### To do
Transcribe the listing exactly, so that nothing but the pictures is missing.

### Data provided
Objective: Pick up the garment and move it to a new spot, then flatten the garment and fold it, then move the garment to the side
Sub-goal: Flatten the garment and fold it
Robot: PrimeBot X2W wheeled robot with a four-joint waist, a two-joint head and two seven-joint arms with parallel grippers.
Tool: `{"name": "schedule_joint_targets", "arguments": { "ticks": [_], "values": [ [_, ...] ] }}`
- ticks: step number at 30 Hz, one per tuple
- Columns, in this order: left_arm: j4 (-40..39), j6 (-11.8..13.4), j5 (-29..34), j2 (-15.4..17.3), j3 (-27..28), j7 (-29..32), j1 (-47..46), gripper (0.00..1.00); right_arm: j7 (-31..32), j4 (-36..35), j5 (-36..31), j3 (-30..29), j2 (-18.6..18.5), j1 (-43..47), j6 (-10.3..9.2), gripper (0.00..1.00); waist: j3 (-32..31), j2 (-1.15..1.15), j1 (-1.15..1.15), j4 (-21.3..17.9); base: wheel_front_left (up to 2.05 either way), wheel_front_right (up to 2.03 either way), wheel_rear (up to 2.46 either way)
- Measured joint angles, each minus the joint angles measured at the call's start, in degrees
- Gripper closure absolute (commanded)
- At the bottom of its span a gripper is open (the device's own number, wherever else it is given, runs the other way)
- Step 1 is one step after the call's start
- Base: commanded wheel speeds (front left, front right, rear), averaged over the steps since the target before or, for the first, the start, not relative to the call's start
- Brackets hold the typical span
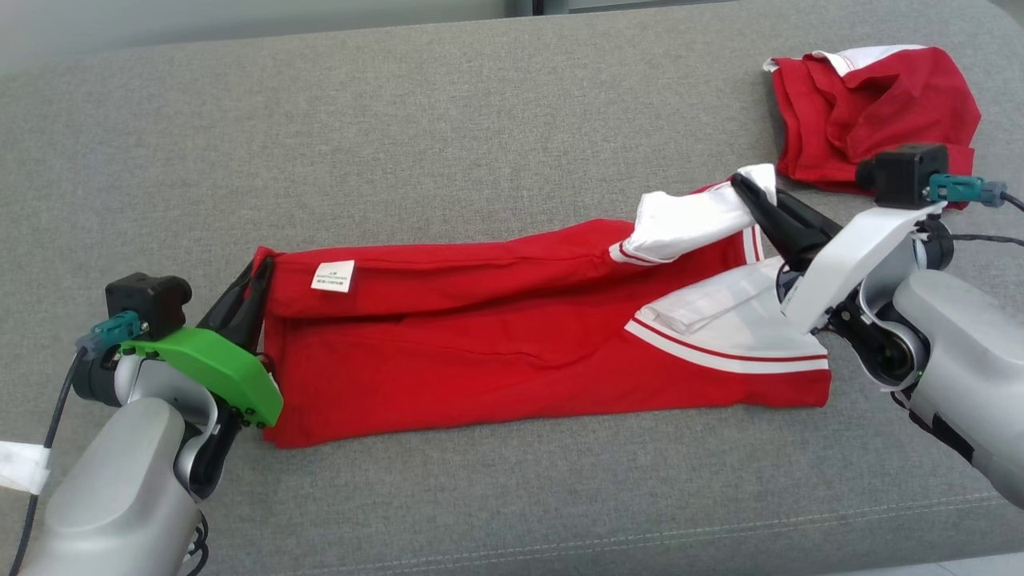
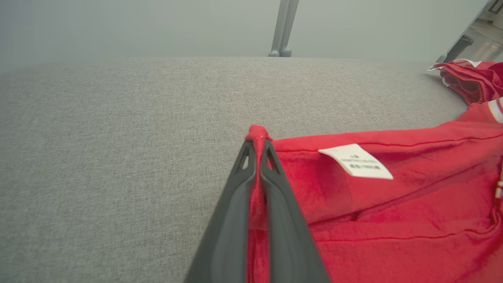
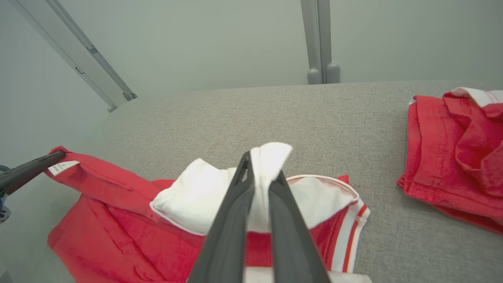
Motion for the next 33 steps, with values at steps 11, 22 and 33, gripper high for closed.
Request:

### Output below
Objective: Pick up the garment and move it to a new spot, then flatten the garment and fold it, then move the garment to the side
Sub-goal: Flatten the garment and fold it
Robot: PrimeBot X2W wheeled robot with a four-joint waist, a two-joint head and two seven-joint arms with parallel grippers.
Tool: `{"name": "schedule_joint_targets", "arguments": { "ticks": [_], "values": [ [_, ...] ] }}`
- ticks: step number at 30 Hz, one per tuple
- Columns, in this order: left_arm: j4 (-40..39), j6 (-11.8..13.4), j5 (-29..34), j2 (-15.4..17.3), j3 (-27..28), j7 (-29..32), j1 (-47..46), gripper (0.00..1.00); right_arm: j7 (-31..32), j4 (-36..35), j5 (-36..31), j3 (-30..29), j2 (-18.6..18.5), j1 (-43..47), j6 (-10.3..9.2), gripper (0.00..1.00); waist: j3 (-32..31), j2 (-1.15..1.15), j1 (-1.15..1.15), j4 (-21.3..17.9); base: wheel_front_left (up to 2.05 either way), wheel_front_right (up to 2.03 either way), wheel_rear (up to 2.46 either way)
- Measured joint angles, each minus the joint angles measured at the call's start, in degrees
- Gripper closure absolute (commanded)
- At the bottom of its span a gripper is open (the device's own number, wherever else it is given, runs the other way)
- Step 1 is one step after the call's start
- Base: commanded wheel speeds (front left, front right, rear), averaged over the steps since the target before or, for the first, the start, not relative to the call's start
- Brackets hold the typical span
Motion for the next 33 steps, with values at steps 11, 22 and 33, gripper high for closed.
Request:

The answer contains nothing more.